Naturally Speaking kostet 99 Euro; die Premium-Variante - unter anderem mit größerem Wortschatz - 149 Euro. Voice Pro wird als sogenannter Cloud-Service aus dem Netz nach Rechenzeit berechnet: Zehn Stunden Transkription schlagen mit 120 Euro zu Buche.
Beide Angebote bedienen einen rasch wachsenden Markt: Die Analysten des Marktforschungsinstituts Technavio erwarten, dass der Umsatz mit Sprachsoftware, im vergangenen Jahr europaweit bei rund 136 Millionen Euro gelegen, bis 2016 um 18 Prozent zunehmen wird.
Spracherkennungstechnik
Je professioneller die Technik, desto besser. Unter guten Umständen können aber auch die Aufnahme-Apps moderner Apple- oder Android-Smartphones ordentliche Ergebnisse liefern.

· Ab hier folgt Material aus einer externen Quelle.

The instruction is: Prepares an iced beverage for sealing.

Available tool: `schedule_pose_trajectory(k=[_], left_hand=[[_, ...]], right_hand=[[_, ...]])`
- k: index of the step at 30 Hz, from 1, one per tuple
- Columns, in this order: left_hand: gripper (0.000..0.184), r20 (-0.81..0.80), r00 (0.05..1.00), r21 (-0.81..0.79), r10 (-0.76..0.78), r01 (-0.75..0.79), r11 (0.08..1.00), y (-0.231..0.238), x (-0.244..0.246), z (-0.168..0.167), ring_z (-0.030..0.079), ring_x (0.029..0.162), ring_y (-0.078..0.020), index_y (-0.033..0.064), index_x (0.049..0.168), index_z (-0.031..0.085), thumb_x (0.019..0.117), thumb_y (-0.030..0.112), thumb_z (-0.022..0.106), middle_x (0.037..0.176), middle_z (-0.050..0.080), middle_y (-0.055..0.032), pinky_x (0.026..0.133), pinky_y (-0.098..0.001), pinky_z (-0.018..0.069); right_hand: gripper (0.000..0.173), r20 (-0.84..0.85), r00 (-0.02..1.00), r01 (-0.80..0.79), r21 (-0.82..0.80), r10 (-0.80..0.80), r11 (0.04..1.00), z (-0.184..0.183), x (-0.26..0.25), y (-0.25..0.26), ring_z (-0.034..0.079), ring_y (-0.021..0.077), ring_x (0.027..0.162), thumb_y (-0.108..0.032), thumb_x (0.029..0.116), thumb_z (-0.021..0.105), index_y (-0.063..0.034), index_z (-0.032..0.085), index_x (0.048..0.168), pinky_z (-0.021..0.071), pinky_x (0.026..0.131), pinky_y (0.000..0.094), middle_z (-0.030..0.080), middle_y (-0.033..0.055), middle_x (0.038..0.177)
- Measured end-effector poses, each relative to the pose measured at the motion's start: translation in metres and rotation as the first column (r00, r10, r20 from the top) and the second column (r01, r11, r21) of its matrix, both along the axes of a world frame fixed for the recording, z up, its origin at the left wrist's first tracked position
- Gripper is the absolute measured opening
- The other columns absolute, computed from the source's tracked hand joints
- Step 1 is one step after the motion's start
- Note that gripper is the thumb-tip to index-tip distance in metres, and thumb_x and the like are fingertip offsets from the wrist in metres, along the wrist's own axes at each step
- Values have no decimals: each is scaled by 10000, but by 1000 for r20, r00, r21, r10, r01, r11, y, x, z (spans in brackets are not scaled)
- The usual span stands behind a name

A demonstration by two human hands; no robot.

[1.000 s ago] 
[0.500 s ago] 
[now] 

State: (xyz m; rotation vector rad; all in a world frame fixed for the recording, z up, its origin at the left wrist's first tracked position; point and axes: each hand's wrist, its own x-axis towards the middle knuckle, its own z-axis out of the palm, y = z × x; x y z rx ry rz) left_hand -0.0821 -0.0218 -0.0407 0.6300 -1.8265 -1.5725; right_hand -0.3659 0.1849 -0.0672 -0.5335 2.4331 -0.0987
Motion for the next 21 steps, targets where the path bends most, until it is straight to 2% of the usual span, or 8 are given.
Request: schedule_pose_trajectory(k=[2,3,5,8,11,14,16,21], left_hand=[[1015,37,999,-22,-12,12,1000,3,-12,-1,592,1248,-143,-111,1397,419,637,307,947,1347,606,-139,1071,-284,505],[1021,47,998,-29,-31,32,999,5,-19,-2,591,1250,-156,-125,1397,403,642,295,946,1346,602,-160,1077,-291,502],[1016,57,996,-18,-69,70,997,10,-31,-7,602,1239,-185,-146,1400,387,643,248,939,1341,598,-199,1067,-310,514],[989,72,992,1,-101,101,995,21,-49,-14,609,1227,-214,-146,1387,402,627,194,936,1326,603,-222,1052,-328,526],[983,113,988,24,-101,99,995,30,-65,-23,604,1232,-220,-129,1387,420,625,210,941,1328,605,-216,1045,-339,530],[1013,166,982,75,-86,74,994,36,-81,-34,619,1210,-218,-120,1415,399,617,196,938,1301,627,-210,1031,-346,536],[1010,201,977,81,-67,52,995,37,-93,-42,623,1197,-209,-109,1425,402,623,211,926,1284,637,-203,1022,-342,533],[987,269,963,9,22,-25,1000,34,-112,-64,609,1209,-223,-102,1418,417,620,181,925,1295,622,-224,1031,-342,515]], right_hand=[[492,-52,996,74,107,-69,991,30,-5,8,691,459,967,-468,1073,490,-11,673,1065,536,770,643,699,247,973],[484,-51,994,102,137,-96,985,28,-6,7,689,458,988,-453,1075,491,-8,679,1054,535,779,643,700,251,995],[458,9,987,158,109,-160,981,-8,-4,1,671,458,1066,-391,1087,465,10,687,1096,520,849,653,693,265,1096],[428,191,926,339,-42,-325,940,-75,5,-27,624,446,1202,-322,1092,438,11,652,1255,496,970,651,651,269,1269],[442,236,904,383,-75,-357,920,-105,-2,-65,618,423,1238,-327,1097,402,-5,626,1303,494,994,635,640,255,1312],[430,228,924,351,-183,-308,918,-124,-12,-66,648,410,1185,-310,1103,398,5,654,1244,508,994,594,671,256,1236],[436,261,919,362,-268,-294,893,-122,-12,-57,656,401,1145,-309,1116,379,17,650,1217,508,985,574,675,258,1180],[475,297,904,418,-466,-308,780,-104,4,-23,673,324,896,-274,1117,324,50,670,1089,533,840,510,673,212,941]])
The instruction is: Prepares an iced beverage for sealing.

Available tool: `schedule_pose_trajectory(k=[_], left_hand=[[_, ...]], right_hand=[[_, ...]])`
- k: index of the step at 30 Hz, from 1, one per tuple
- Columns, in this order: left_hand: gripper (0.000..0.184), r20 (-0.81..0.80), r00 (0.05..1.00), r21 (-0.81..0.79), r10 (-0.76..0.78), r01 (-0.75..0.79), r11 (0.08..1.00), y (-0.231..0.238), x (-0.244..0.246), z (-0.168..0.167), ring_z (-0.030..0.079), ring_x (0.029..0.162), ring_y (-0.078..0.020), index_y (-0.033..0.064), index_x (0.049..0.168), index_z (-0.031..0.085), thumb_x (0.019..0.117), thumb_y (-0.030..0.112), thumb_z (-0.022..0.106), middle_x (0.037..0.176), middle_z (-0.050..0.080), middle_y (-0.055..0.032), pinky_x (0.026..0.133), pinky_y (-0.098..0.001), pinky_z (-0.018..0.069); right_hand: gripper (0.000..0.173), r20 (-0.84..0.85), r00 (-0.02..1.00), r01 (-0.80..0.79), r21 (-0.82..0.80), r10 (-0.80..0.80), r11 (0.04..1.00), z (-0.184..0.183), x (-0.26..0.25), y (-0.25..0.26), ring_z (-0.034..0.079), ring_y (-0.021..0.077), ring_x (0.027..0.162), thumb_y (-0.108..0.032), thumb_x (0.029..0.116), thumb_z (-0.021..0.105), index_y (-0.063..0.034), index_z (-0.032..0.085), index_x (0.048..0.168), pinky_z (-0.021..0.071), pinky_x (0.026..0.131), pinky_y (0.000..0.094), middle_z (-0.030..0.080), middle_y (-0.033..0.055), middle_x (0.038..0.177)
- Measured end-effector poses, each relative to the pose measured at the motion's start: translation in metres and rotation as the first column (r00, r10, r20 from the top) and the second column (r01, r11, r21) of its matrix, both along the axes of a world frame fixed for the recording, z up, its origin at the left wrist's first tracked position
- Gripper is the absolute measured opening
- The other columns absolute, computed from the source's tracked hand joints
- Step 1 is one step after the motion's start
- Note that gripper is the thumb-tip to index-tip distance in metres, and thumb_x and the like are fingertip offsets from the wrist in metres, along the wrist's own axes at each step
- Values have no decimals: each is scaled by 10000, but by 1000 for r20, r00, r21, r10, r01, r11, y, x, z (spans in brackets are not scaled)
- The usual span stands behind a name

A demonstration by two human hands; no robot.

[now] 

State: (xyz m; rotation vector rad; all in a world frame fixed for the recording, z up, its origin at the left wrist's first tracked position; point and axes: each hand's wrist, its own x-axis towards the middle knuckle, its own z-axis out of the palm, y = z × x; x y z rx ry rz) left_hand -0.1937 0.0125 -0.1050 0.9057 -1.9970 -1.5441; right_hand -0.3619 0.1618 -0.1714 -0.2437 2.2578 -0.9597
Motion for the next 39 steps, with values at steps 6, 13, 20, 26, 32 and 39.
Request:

Entscheidend ist Aussteuerung. Zu leise und verrauschte Aufnahmen kann die Software nicht verstehen. Der Sprecher sollte nicht mehr als 50 Zentimeter vom Aufnahmegerät entfernt sein.
Je stärker die Aufnahme komprimiert wird, desto mehr muss die Erkennungssoftware raten. Die beste Qualität erreicht man daher mit unkomprimierten WAV-Dateien, im Test funktionierten aber auch gut ausgesteuerte MP3-Dateien.
Blind verlassen darf man sich auf die Erkennung nicht. Bei allen Dateien mussten zumindest einige Punkte und Kommas von Hand nachgetragen werden.
"Das Problem der Spracherkennung", verspricht John Vasicek, Entwickler beim Dragon-Hersteller Nuance, vollmundig, "ist praktisch gelöst." Tatsächlich gibt das Programm in der jüngsten Auflage kaum mehr Anlass zu Kopfschütteln über Sprachsalat, den der Computer beim Zuhören erzeugt.
Allerdings funktioniert Software für Privatanwender noch immer nur dann richtig gut, wenn das System auf Aussprache und Wortwahl seines Benutzers geeicht ist. Das heißt auch: Soll das Programm Aufnahmen eines anderen Sprechers umwandeln, produziert es oft doch wieder Text-Schrott. Lost in Transcription - das gilt daher leider auch fürs Erfassen aufgezeichneter Interviews, Besprechungen oder Vorträge.